The "variance inflation factor" (VIF) is defined for an individual
predictor variable. Conceptually, one uses that predictor as the
dependent variable in a regression on all the other predictors, and
interprets 1 - R^2 from the regression as the "usable fraction" of
that predictor in the full regression model. The VIF for that
predictor is the reciprocal of that 1 - R^2.
A VIF gives information how badly the standard error for the estimate
of that regression coefficient is degraded, but it does not show which
predictors are involved in the collinearity (if a troublesome
collinearity is present). That's where -coldiag2- and related
methods come in.
I don't know whether someone has generalized VIF to categorical
variables, but you would not need that if you applied -coldiag2- to
the full set of predictors. That diagnosis is designed for OLS
regression, but it is often useful for logistic regression.
I'll follow the links when I get a chance.
David Hoaglin
On Fri, Apr 26, 2013 at 8:58 AM, Mitchell F. Berman <[email protected]> wrote:
> Thank you for the reply.
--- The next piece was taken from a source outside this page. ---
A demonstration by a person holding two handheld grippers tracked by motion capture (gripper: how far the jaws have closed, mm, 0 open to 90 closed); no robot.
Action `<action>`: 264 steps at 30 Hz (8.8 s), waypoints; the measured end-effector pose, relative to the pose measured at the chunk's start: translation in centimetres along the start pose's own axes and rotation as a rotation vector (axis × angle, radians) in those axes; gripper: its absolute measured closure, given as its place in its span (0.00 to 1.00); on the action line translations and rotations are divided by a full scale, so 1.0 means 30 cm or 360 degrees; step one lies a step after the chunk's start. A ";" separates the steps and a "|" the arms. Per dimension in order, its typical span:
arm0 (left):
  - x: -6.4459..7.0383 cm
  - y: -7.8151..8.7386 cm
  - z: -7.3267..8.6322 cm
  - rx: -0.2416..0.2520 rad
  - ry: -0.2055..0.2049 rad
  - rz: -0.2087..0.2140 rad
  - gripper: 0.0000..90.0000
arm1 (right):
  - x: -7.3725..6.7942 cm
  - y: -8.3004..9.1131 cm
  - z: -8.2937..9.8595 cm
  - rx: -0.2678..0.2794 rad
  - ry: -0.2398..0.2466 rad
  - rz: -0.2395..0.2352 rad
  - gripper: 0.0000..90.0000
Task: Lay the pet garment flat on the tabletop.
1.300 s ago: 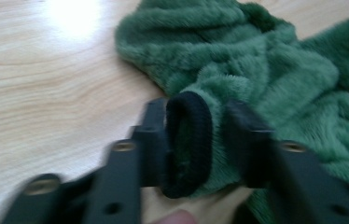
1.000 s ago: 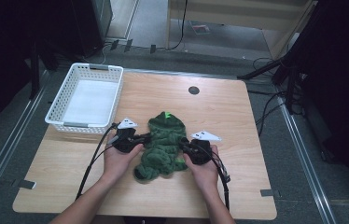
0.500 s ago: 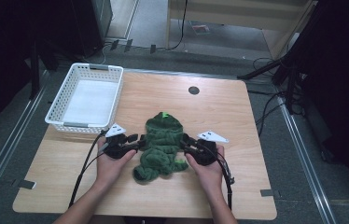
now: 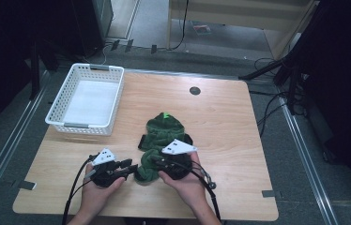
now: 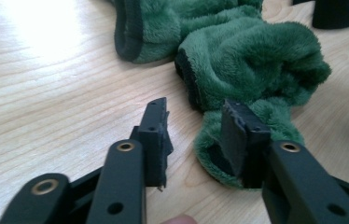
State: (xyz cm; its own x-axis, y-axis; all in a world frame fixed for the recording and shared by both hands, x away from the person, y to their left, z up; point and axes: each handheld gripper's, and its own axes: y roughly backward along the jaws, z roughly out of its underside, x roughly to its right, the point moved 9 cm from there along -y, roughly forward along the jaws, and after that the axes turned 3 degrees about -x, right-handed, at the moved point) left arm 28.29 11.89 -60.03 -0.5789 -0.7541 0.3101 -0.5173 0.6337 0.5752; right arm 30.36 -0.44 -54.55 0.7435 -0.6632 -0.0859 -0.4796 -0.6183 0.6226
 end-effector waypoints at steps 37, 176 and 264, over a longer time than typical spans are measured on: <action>0.054 -0.025 0.024 -0.0135 -0.0183 0.0129 0.92 | 0.345 0.366 0.232 0.0406 -0.0654 0.0606 0.77; -0.060 -0.091 -0.182 0.0217 0.0010 -0.0134 0.55 | 0.506 -0.028 -0.063 -0.0014 -0.0402 0.0444 0.52; -0.118 -0.206 -0.354 0.0075 0.0163 -0.0161 0.73 | 0.432 0.024 -0.023 0.0136 -0.0511 0.0180 0.80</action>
State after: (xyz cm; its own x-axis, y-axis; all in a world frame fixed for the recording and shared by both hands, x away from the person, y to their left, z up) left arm 40.21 8.81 -56.63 -0.4562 -0.8268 0.3291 -0.6002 0.5589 0.5721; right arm 39.98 -9.19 -54.67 0.5052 -0.8201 -0.2687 -0.5981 -0.5572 0.5761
Yes, I see that for a single categorical variable
> broken into dummy variables, collinearity between the dummy variables would
> be zero.
> But my question concerns correlation between related, similar, categorical
> variables.
>
> If I have multiple similar categorical variables, for example: homebound,
> uses a walker, home-health aide, lives in nursing home, these categorical
> variables will move together though the data--- won't be identical for all
> patients, but correlated.
>
> People mention standard VIF (which I know how to do), but the more thorough
> answers imply this is not correct.
>
> This links suggests perturb (a module available for Stata, R, and SPSS) or
> polychoric correlation
> http://stats.stackexchange.com/questions/35233/how-to-test-for-and-remedy-multicollinearity-in-optimal-scaling-ordinal-regressi
>
> This link from talkstats suggests that polychoric correlations (available in
> R) are preferable, because correlations calculated using pearson product
> moment are invalid for categorical data.
> http://www.talkstats.com/showthread.php/22996-Collinearity-Among-Categorical-Variables-in-Regression
>
> someone else suggested spearman correlation coefficient
> http://www.statisticsforums.com/showthread.php?t=802
>
> factor analysis
> http://www.talkstats.com/showthread.php/13264-Collinearity-in-Logistic-Regression
>
> This is beyond my level of theoretical understanding. I was trying to get a
> sense of what the experts on the Stata List server use.
>
> Thank you for any additional input.